突然、あなたが契約彼氏になりました
「実は、夫は父親と二人で定食屋を営んでいました。店にはホームレスのおじさんも食べに来るんですよ」

 いきなり語り出した菜々の顔をしっかりと見つめ返しながら、小塚は丁寧に米粒を咀嚼している。

 何となくだけど、菜々は小塚にを聞いてもらいたかった。それは、大河との貴重な思い出のひとつだ。

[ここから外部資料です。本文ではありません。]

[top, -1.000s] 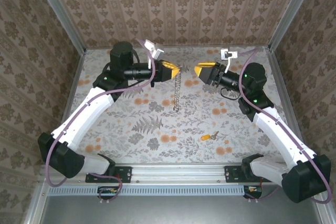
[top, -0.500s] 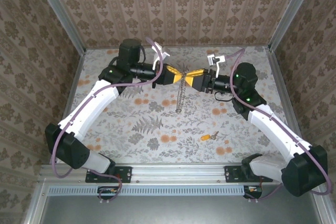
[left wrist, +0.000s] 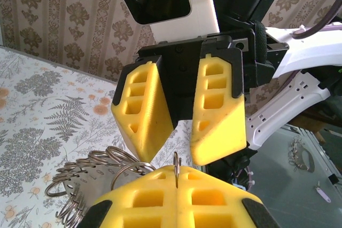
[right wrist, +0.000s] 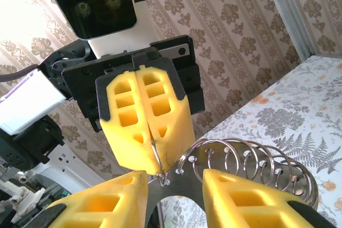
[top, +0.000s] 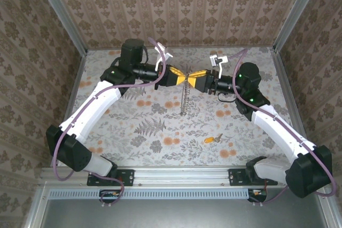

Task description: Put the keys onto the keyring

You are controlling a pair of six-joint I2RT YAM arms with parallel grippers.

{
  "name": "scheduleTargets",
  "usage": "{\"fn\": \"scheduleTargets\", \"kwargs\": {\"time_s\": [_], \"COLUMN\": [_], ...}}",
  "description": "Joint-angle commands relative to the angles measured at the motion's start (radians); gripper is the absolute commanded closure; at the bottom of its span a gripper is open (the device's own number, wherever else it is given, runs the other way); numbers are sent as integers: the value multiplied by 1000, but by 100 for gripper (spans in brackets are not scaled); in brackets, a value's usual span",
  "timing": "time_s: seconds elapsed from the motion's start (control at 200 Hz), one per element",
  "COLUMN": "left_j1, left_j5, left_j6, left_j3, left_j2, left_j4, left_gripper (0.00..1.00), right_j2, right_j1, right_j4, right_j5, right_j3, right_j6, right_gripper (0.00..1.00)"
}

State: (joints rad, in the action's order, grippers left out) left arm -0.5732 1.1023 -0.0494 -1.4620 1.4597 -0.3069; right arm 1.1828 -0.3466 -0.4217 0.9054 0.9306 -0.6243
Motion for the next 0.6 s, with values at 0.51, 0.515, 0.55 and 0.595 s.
{"fn": "scheduleTargets", "kwargs": {"time_s": [0.51,0.515,0.55,0.595], "left_j1": [-6,-5,-10,-17], "left_j5": [-161,-162,-175,-192], "left_j6": [-455,-458,-462,-469], "left_j3": [203,203,203,204], "left_j2": [-138,-138,-142,-148], "left_j4": [681,681,682,683], "left_gripper": [100,100,100,100], "right_j2": [-163,-162,-159,-152], "right_j1": [48,47,47,48], "right_j4": [-178,-180,-190,-200], "right_j5": [-271,-271,-270,-264], "right_j3": [-109,-110,-110,-108], "right_j6": [-173,-175,-182,-190], "right_gripper": [69,69,69,70]}}
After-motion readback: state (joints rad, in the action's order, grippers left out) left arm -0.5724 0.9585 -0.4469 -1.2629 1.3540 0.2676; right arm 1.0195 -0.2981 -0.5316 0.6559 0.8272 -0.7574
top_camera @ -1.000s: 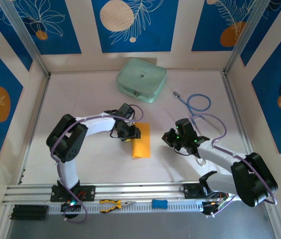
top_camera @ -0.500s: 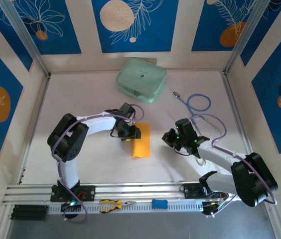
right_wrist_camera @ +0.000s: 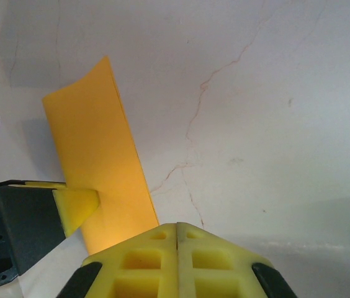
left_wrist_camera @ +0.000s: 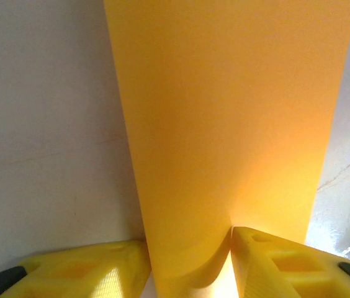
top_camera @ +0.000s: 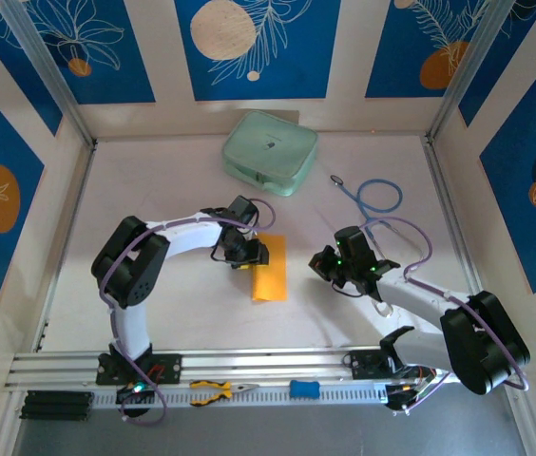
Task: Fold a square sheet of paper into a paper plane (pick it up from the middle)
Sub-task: Hold the paper at the center of the table.
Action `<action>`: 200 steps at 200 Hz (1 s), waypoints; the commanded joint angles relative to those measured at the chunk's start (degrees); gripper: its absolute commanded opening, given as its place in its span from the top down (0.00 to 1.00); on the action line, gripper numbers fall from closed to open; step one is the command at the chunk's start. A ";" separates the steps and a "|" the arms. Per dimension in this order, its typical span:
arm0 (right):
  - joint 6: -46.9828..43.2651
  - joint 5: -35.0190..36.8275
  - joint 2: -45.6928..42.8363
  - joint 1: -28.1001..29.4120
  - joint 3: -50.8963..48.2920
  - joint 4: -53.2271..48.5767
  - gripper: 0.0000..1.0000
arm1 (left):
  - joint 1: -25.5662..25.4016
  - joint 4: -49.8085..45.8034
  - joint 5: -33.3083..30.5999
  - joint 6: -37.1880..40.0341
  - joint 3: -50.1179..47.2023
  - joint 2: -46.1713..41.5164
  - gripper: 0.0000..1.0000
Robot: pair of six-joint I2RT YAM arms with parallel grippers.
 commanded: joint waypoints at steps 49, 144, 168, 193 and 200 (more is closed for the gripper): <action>-3.31 -5.97 4.21 0.58 2.76 3.78 0.98 | -0.21 0.27 -7.14 2.26 -2.49 6.30 0.52; -5.06 -11.30 15.27 3.57 9.20 7.67 0.99 | -0.18 0.44 -7.07 2.27 -2.61 6.17 0.52; -5.22 -11.76 19.43 4.97 12.03 8.04 1.00 | -0.18 0.70 -6.81 2.19 -2.62 6.17 0.52; -5.27 -11.91 23.22 6.12 14.88 7.94 1.00 | -0.20 0.86 -6.77 2.19 -2.65 6.25 0.52; -5.35 -11.84 24.12 6.30 15.55 7.64 1.00 | -0.19 0.88 -6.86 2.19 -2.71 6.25 0.52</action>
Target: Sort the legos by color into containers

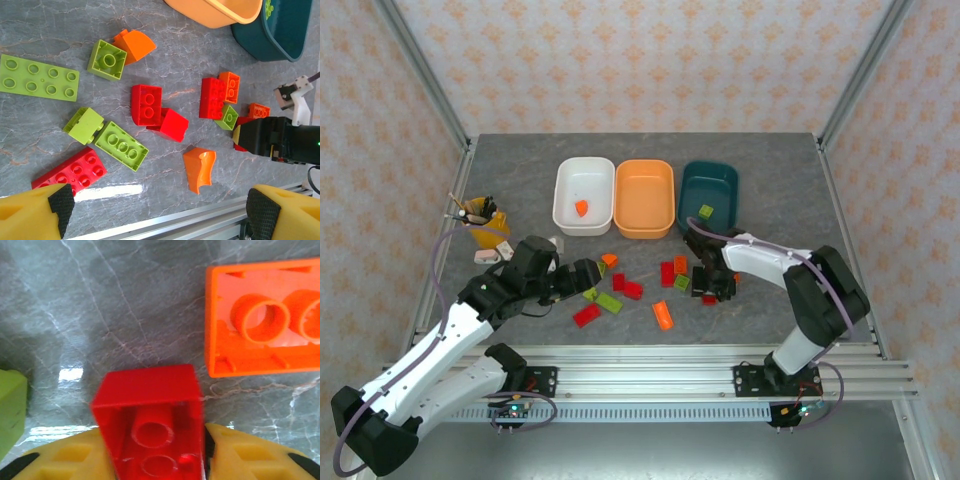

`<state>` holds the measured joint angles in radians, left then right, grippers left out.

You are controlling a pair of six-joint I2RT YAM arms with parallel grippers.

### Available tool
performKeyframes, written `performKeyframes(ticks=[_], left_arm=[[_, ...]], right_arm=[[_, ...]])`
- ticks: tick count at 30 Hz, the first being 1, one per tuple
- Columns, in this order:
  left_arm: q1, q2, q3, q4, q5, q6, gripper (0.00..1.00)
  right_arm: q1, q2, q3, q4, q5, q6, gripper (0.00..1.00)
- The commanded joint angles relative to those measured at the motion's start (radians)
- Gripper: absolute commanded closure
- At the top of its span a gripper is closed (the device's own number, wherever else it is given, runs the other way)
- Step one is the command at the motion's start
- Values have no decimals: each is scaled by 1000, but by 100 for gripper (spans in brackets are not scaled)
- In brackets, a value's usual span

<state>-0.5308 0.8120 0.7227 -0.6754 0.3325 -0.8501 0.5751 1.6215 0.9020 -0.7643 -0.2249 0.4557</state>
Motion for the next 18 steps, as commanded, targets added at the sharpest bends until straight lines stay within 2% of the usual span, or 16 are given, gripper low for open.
performKeyframes(ticks=[1,5,10,13,18], left_arm=[[-11,-14,-6,25,2,-23,8],[-11,-13,16,17,-24,-40,8],[6,47,139,-15,-113,-61,4],[81,152,233,-13,-65,-52,4],[200,348,417,-20,-33,11,4]], right_arm=[[-4,17,21,1,36,-13,61],[15,-43,60,-40,87,-16,72],[72,-87,275,-148,116,-22,73],[88,6,463,-175,106,-28,73],[89,261,805,-216,101,-45,73]])
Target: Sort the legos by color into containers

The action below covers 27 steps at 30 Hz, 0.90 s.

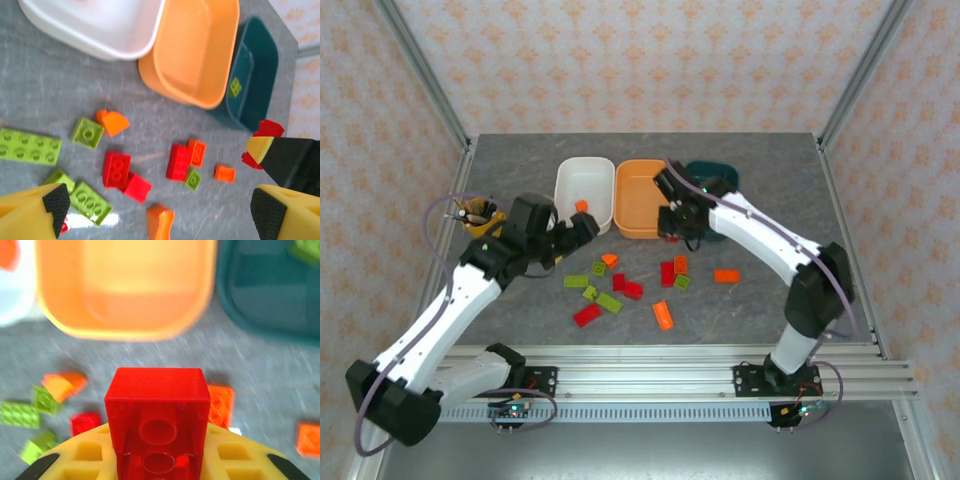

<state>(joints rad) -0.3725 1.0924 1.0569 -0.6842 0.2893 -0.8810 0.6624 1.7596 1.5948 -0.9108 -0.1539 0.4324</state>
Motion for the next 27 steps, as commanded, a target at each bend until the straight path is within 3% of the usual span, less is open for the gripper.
performKeyframes(ticks=[1,5,11,15,19,23,27], left_arm=[[64,114,130,-18,23,56,4],[115,267,271,-51,23,103,4],[153,378,339,-35,27,123,5],[154,396,329,-41,31,128,6],[154,375,293,-70,19,160,7],[138,357,263,-130,5,250,10],[83,369,249,-189,-25,339,15]], right_arm=[[0,180,183,-77,37,-25,73],[-28,416,437,-124,30,-13,73],[-57,680,741,-176,33,-18,71],[-73,769,833,-196,10,-17,66],[-73,779,863,-215,-11,-22,55],[-60,695,850,-205,-7,-28,45],[-44,536,753,-172,16,-27,46]])
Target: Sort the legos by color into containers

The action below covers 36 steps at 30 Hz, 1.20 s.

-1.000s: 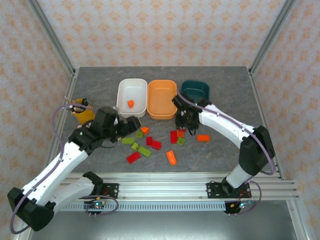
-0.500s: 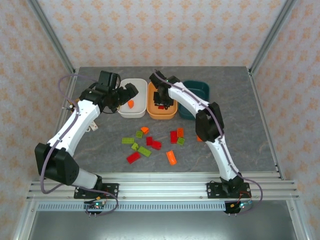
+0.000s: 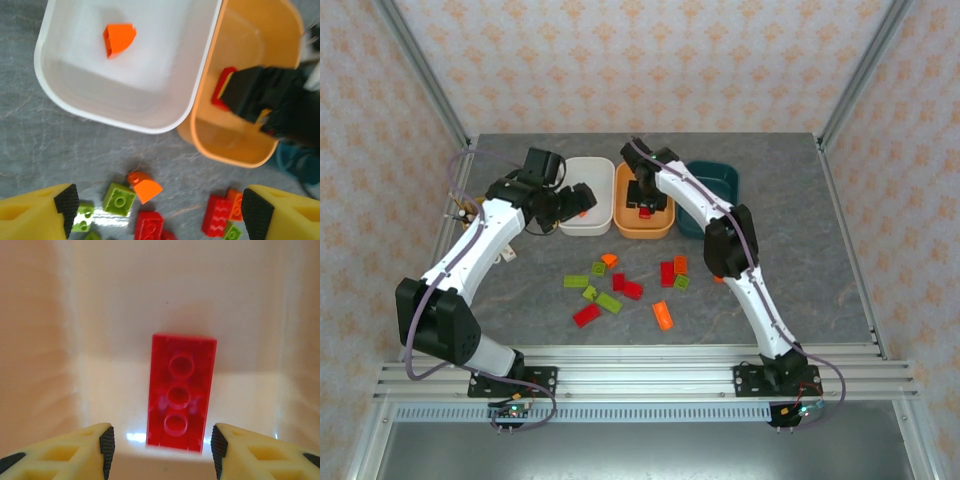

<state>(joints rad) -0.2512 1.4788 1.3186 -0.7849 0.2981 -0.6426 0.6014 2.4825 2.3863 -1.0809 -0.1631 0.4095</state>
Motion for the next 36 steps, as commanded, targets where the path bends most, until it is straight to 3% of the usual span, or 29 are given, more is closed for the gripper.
performKeyframes(ticks=[1,10,16,23,36], left_arm=[[-62,-7,-13,-95,-43,135,16],[-225,167,8,-96,-102,401,27],[-239,287,10,-94,-122,503,27],[-239,385,49,-74,-108,533,27],[-240,489,56,-49,-86,539,41]], right_arm=[[24,-254,-115,33,31,-4,46],[60,-930,-1017,414,-33,65,47],[66,-1270,-1409,539,-171,174,40],[66,-1497,-1583,543,-180,287,29],[66,-1498,-1570,504,-157,301,28]])
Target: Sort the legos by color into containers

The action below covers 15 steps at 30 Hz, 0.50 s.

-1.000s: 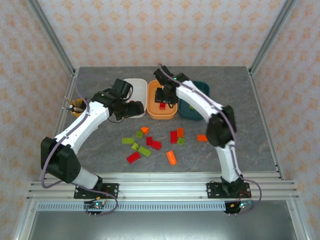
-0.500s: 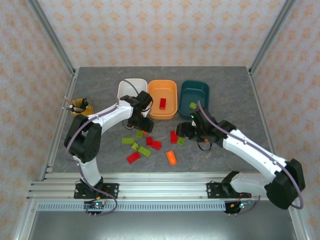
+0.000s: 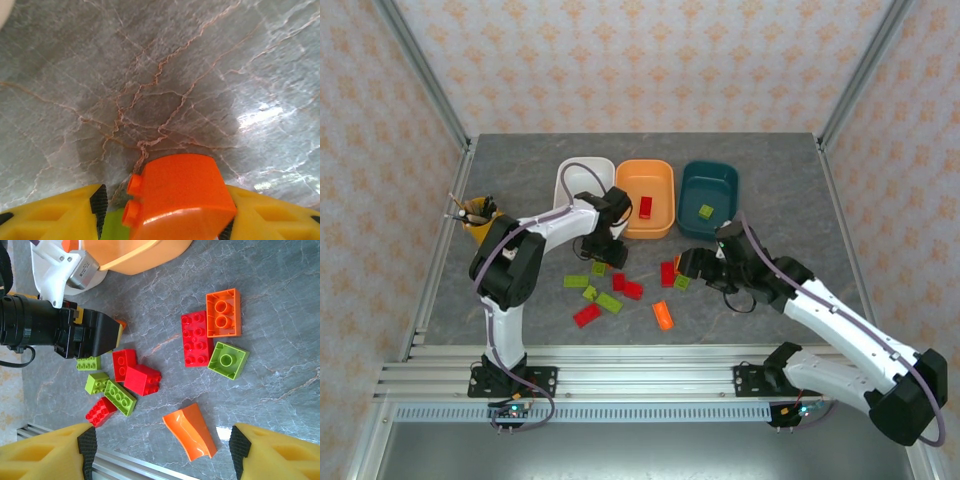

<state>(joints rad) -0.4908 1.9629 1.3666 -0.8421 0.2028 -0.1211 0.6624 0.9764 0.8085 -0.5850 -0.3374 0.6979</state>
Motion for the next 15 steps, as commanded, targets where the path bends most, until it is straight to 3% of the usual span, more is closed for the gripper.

「そのホームレスの男性は、震災で家族を亡くして色々と自暴自棄になってたんです。大河、その人と親しくなって、時々、公園で缶ビールを飲んでました。でも、ある時、そのホームレスの家というか小屋に、近所の高校生が火をつけたんです。ホームレスの持ち物が燃えてしまって、大切にしていた奥さんと娘さんの写真が燃え尽きて泣き崩れるホームレスを見て笑いながらユーチューブの為の動画を撮っている高校生がいて……。それを見た大河が、そいつらをぶん殴ったんです。高校生は鼻血を流して座り込みました」

「……それはまずいですね」

「そうなんです。だけど、高校生は放火の事実を認めていますし、大河が謝ったんで高校生の家族も許してくれました。その代わり、被害者のホームレスの男性は公園から姿を消しました」

 そう語る菜々の瞳は曇っていた。そのホームレスはいきなり大切な家族と家と仕事を失くして絶望していたのだ。もう死にたいというのが彼の口癖だった。

 大切な写真を失くした彼が、その後、どこに向かったのかは誰も知らない。もしかしたら、もう死んでるのではないかしら

「納得いきませんね。高校生達は自分が何をしたのか、きっちりと分からせてやるべきだと思いますよ」

 あの時、大河も小塚みたいに憤っていた。大河はやたらと正義感が強くて困っている人を見たら、とことん付き合い心を寄せていく。

 菜々は、再婚なんて考えていない。しかし、大河の両親は菜々に対して言うのだ。

『菜々さん、あんたは若いんだ。息子のことを、いつまでも引きずっていてはいかんよ。あんたは、他の男と結婚して新しい家庭を築くべきなんだ。我々も、あんたが、幸せになる事を願っているよ』

 それに、菜々の母方の叔母の惣領雪乃も背中を押している。

『その気になったら、いつでも言ってね。大河君に似ている男性を探しておくからね』

 菜々は高校三年まで叔母と一緒に暮らしてきた。叔母は、菜々の母の生家の一軒屋でネイルサロンを開いていたが、菜々が大学生になる頃に結婚していて、現在は二歳になる双子のママである。

 子育てに専念しながらも、菜々の世話を焼いてくれている。ほんと、叔母には感謝しかない。

『叔母さん、あたし、お見合いなんていいよ』

 似たような人なんていらない。大河は大河だもの。

 大河は普段は穏やかだ。でも、誰か守る為には命さえも差し出すんじゃないかという激しさを内に秘めていた。